Start of DATA EXCERPT

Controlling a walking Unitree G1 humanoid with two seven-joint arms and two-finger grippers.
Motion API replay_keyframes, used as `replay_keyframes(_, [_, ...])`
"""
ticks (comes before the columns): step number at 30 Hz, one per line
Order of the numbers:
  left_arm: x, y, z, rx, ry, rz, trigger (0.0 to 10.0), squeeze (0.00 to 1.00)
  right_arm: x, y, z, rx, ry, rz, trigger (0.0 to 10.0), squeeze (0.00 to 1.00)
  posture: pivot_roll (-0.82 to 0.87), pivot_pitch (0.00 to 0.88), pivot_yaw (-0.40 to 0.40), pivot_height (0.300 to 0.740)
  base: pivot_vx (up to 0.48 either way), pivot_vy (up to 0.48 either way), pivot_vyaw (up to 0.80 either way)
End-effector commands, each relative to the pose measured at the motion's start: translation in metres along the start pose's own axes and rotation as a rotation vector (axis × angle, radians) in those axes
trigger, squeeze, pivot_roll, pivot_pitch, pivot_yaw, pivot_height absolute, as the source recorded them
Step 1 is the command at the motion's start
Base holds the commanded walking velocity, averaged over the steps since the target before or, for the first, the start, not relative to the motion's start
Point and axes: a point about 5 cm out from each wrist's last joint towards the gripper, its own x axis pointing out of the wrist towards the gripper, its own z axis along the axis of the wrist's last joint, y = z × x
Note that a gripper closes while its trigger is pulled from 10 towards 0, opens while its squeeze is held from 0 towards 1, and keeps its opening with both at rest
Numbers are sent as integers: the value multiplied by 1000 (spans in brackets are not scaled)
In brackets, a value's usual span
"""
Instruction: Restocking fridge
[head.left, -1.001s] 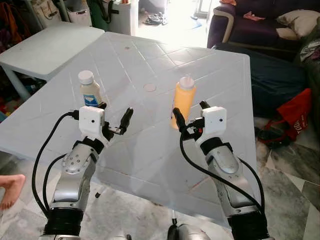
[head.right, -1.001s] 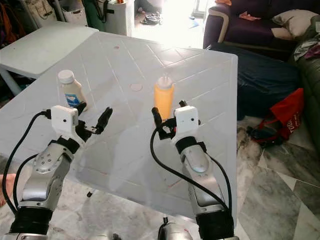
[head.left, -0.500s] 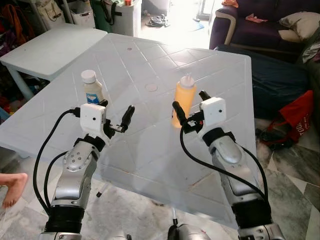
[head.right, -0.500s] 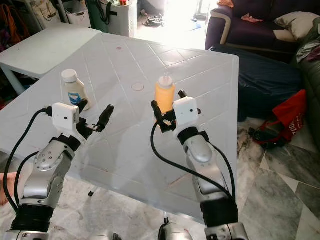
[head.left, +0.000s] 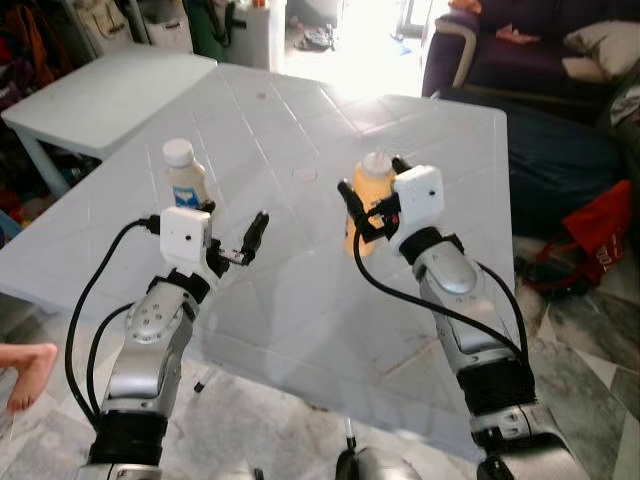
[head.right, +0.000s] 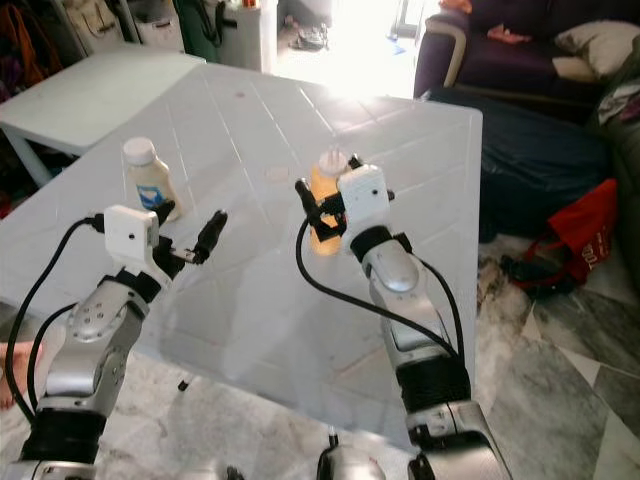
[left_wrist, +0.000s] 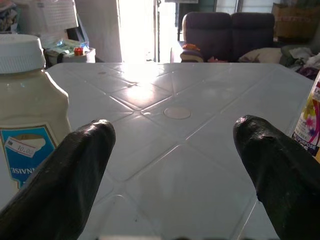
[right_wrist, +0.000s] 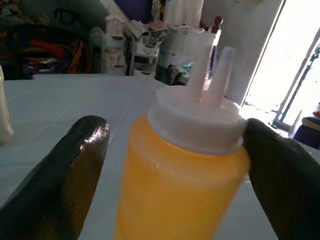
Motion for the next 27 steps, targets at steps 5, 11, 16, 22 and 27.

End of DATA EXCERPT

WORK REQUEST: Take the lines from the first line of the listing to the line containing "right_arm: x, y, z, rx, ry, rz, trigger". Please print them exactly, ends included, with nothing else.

ANSWER BOX:
Controlling a walking Unitree G1 humanoid with two seven-joint arms and two-finger grippers.
Motion API replay_keyframes, used as `replay_keyframes(_, [_, ...])`
"""
ticks (comes before the columns): step number at 30 Hz, one per line
Order of the numbers:
  left_arm: x, y, z, rx, ry, rz, trigger (0.0 to 10.0), squeeze (0.00 to 1.00)
  right_arm: x, y, z, rx, ry, rz, trigger (0.0 to 10.0), squeeze (0.00 to 1.00)

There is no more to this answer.